» Exercise: Please copy out the entries until you have copied the line that contains "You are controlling", beginning with the first line.

(Records excerpted from a collection)
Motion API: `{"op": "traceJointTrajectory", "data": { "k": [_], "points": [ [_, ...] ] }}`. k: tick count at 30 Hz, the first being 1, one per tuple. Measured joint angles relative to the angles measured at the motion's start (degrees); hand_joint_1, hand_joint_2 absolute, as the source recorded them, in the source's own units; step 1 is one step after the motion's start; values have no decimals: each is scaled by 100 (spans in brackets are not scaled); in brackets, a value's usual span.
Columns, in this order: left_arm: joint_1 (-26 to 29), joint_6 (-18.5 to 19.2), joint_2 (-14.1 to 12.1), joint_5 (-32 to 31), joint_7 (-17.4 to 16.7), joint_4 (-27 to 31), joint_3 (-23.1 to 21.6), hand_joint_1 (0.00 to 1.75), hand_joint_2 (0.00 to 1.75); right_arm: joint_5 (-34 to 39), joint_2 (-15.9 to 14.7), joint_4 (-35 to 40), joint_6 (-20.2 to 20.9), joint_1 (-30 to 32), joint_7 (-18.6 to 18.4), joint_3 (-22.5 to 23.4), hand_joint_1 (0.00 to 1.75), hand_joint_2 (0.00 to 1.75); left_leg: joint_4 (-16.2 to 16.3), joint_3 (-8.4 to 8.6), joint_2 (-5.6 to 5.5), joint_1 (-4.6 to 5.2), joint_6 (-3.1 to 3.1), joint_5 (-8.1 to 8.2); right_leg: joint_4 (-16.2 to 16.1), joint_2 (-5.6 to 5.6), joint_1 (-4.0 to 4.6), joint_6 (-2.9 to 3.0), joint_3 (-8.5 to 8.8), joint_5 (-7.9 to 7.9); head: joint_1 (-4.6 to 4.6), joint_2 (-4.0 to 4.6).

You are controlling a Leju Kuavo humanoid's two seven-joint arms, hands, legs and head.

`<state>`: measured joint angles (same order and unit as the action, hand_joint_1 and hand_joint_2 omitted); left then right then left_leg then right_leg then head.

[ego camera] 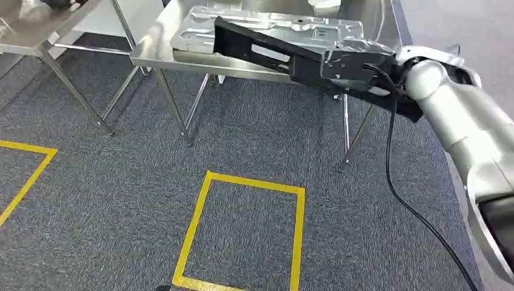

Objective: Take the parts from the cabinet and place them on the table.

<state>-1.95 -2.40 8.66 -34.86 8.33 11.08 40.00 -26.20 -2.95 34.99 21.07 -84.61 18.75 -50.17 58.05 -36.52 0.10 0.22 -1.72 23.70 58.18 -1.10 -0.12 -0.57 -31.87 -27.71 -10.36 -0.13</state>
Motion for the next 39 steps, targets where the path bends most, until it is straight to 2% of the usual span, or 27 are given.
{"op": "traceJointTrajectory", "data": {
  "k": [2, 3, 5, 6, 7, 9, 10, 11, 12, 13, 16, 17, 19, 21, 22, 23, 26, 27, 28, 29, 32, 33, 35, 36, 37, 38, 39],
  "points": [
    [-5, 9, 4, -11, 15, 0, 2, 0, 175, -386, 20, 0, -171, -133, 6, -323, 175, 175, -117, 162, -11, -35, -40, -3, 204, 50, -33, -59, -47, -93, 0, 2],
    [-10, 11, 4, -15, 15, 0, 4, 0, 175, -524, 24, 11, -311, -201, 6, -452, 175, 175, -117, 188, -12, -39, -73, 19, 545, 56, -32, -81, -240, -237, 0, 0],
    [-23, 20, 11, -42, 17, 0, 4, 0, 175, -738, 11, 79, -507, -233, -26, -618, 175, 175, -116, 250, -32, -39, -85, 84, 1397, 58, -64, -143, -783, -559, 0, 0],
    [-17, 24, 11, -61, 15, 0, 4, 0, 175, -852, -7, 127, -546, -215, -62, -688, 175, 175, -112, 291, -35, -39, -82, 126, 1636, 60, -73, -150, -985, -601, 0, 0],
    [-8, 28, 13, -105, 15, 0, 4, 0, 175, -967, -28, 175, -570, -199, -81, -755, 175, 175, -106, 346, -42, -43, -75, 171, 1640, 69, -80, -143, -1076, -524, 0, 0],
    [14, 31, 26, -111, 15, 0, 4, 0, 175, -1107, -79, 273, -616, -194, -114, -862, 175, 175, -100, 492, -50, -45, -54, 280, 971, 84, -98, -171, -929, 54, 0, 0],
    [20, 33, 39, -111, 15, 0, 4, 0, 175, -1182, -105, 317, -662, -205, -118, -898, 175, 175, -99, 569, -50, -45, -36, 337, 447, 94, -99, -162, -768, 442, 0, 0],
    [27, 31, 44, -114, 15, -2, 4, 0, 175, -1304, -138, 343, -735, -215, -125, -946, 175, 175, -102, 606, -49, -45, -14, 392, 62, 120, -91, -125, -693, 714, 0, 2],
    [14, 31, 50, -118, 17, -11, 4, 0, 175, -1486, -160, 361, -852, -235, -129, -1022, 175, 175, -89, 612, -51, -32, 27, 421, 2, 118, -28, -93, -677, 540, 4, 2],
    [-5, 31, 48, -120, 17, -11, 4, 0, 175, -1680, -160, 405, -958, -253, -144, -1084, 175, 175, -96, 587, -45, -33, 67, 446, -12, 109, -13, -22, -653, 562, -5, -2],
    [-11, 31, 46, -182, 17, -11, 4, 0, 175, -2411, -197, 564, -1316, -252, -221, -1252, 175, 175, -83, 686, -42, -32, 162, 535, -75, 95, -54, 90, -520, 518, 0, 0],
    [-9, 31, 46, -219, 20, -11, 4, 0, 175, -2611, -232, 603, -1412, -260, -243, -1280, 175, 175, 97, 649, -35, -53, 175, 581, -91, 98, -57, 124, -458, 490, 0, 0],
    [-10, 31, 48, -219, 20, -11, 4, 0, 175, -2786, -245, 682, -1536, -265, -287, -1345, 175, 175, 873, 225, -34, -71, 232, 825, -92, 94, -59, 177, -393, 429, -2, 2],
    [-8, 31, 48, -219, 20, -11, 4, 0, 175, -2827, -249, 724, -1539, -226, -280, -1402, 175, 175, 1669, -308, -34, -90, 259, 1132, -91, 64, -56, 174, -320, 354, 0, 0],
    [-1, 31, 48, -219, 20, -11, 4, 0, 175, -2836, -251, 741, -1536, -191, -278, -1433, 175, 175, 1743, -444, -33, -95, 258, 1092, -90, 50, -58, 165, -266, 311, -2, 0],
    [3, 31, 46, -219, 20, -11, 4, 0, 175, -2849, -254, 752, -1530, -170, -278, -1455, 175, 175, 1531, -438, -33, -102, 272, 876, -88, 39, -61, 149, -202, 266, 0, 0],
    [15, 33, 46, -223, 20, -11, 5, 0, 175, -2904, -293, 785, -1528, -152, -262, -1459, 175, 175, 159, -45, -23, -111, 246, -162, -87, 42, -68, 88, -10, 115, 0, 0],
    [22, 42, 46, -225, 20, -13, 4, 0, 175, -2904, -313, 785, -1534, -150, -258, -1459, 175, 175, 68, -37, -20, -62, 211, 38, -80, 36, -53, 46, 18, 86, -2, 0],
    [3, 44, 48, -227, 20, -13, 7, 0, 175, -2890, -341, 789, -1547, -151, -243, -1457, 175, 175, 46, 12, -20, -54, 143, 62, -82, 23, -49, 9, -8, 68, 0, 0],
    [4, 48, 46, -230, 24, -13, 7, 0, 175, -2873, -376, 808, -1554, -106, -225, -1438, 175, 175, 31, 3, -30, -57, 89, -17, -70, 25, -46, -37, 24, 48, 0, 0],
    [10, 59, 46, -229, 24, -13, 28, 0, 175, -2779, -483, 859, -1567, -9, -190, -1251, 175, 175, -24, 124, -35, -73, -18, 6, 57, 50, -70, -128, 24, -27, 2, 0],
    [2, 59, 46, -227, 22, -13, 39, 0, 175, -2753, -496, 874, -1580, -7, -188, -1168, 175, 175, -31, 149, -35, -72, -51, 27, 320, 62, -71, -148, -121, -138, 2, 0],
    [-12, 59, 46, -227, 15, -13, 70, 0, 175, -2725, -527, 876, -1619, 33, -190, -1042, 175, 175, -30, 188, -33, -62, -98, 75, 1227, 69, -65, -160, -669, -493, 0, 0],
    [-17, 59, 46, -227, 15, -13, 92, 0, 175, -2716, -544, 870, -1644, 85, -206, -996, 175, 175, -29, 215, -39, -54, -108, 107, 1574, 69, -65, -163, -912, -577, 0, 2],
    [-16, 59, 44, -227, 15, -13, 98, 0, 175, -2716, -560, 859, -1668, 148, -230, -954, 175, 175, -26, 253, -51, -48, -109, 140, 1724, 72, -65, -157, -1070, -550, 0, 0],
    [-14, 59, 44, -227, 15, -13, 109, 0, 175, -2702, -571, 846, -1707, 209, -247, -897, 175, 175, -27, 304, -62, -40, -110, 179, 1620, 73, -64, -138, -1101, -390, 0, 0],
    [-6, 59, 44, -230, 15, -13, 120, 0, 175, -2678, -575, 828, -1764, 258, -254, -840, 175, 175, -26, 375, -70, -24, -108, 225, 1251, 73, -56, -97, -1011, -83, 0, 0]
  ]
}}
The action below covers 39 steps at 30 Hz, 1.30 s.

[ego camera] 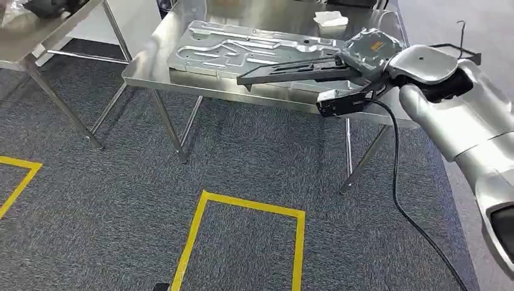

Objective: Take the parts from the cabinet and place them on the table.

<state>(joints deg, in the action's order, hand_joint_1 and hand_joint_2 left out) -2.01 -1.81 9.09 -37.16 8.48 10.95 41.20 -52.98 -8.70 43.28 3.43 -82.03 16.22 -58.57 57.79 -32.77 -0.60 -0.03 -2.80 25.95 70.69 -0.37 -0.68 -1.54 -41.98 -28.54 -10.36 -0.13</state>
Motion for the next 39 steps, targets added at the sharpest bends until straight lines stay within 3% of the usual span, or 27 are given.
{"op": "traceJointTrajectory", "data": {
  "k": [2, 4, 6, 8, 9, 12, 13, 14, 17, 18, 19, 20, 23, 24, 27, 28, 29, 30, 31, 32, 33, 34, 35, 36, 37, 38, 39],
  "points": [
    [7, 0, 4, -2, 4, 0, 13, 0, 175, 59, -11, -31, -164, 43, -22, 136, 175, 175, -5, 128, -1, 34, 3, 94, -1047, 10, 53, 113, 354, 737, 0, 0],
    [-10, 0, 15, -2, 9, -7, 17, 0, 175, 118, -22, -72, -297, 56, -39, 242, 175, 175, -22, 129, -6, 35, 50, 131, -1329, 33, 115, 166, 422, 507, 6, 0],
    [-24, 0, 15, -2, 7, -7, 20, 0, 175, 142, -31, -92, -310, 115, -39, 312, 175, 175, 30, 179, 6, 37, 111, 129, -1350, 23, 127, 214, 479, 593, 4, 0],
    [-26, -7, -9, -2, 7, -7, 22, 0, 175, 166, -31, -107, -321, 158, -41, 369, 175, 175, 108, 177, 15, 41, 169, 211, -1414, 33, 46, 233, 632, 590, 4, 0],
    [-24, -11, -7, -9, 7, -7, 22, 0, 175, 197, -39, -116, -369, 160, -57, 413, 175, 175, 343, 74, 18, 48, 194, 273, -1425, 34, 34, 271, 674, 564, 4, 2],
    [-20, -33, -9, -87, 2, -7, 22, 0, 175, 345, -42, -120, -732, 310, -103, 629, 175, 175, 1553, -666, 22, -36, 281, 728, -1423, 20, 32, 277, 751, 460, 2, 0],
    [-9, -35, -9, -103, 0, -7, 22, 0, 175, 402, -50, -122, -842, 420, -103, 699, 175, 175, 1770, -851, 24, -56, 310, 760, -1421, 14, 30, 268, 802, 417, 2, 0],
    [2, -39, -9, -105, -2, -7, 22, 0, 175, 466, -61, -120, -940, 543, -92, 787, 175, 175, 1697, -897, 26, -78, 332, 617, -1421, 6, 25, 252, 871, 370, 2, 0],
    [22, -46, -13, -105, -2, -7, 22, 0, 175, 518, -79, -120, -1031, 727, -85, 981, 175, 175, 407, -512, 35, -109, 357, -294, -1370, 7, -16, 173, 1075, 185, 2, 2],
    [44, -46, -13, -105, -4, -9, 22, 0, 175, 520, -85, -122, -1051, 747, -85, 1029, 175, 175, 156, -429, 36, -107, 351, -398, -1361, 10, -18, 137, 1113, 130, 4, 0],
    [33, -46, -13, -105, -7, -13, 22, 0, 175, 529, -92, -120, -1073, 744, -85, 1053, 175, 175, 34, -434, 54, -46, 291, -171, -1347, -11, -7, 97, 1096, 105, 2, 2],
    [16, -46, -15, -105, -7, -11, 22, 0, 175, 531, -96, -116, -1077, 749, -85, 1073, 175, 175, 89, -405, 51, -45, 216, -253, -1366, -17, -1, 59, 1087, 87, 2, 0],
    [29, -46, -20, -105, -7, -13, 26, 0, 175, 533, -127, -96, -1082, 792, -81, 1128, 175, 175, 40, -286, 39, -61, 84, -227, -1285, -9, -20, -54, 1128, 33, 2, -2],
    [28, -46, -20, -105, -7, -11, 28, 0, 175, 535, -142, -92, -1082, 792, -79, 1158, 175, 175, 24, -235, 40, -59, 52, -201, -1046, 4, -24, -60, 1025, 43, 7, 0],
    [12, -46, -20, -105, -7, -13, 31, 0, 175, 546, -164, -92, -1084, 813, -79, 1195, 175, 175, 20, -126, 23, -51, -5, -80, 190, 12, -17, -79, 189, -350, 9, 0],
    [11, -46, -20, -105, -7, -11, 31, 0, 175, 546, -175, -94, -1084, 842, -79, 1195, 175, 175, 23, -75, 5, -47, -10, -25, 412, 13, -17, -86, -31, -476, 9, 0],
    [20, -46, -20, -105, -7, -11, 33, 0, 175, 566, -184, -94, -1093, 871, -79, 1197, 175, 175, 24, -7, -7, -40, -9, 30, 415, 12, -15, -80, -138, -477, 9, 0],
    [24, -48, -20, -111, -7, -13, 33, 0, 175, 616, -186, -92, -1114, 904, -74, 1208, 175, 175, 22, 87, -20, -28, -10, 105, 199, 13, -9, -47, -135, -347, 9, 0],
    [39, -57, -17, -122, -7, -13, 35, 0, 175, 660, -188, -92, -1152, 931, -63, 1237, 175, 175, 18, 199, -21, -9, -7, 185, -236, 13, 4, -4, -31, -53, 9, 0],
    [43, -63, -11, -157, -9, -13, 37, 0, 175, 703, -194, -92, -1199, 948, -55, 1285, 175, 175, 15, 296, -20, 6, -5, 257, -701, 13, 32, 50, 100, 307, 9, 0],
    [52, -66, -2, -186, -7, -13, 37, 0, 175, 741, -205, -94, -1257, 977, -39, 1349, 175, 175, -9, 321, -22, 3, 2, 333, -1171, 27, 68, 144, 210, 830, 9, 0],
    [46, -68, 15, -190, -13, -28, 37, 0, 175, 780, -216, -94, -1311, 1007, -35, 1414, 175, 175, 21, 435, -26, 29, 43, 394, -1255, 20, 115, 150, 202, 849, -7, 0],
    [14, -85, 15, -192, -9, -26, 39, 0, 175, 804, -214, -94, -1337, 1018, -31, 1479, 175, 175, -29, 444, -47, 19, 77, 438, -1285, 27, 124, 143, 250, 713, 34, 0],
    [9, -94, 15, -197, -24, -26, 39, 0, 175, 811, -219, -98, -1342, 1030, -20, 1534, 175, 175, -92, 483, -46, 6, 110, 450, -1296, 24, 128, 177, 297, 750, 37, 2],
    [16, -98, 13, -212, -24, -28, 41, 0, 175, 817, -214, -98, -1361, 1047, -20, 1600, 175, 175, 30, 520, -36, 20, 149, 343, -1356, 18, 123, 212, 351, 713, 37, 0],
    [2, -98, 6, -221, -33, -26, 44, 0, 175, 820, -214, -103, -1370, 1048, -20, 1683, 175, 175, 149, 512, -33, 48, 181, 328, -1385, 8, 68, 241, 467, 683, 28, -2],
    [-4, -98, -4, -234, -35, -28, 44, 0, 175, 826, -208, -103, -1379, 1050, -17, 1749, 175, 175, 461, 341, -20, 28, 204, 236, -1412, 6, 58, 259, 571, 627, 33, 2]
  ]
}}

» Expected answer:
Motion API: `{"op": "traceJointTrajectory", "data": { "k": [_], "points": [ [_, ...] ] }}`. k: tick count at 30 Hz, the first being 1, one per tuple. Measured joint angles relative to the angles measured at the motion's start (degrees); hand_joint_1, hand_joint_2 absolute, as the source recorded them, in the source's own units; step 1 is one step after the motion's start; values have no decimals: each is scaled by 100 (spans in brackets are not scaled); in brackets, a value's usual span.
Columns, in this order: left_arm: joint_1 (-26 to 29), joint_6 (-18.5 to 19.2), joint_2 (-14.1 to 12.1), joint_5 (-32 to 31), joint_7 (-17.4 to 16.7), joint_4 (-27 to 31), joint_3 (-23.1 to 21.6), hand_joint_1 (0.00 to 1.75), hand_joint_2 (0.00 to 1.75); right_arm: joint_5 (-34 to 39), joint_2 (-15.9 to 14.7), joint_4 (-35 to 40), joint_6 (-20.2 to 20.9), joint_1 (-30 to 32), joint_7 (-18.6 to 18.4), joint_3 (-22.5 to 23.4), hand_joint_1 (0.00 to 1.75), hand_joint_2 (0.00 to 1.75); left_leg: joint_4 (-16.2 to 16.3), joint_3 (-8.4 to 8.6), joint_2 (-5.6 to 5.5), joint_1 (-4.6 to 5.2), joint_6 (-3.1 to 3.1), joint_5 (-8.1 to 8.2); right_leg: joint_4 (-16.2 to 16.1), joint_2 (-5.6 to 5.6), joint_1 (-4.0 to 4.6), joint_6 (-2.9 to 3.0), joint_3 (-8.5 to 8.8), joint_5 (-7.9 to 7.9); head: joint_1 (-4.6 to 4.6), joint_2 (-4.0 to 4.6).

You are controlling a Leju Kuavo humanoid's two seven-joint arms, hands, legs and head.

The output for this exercise is finished.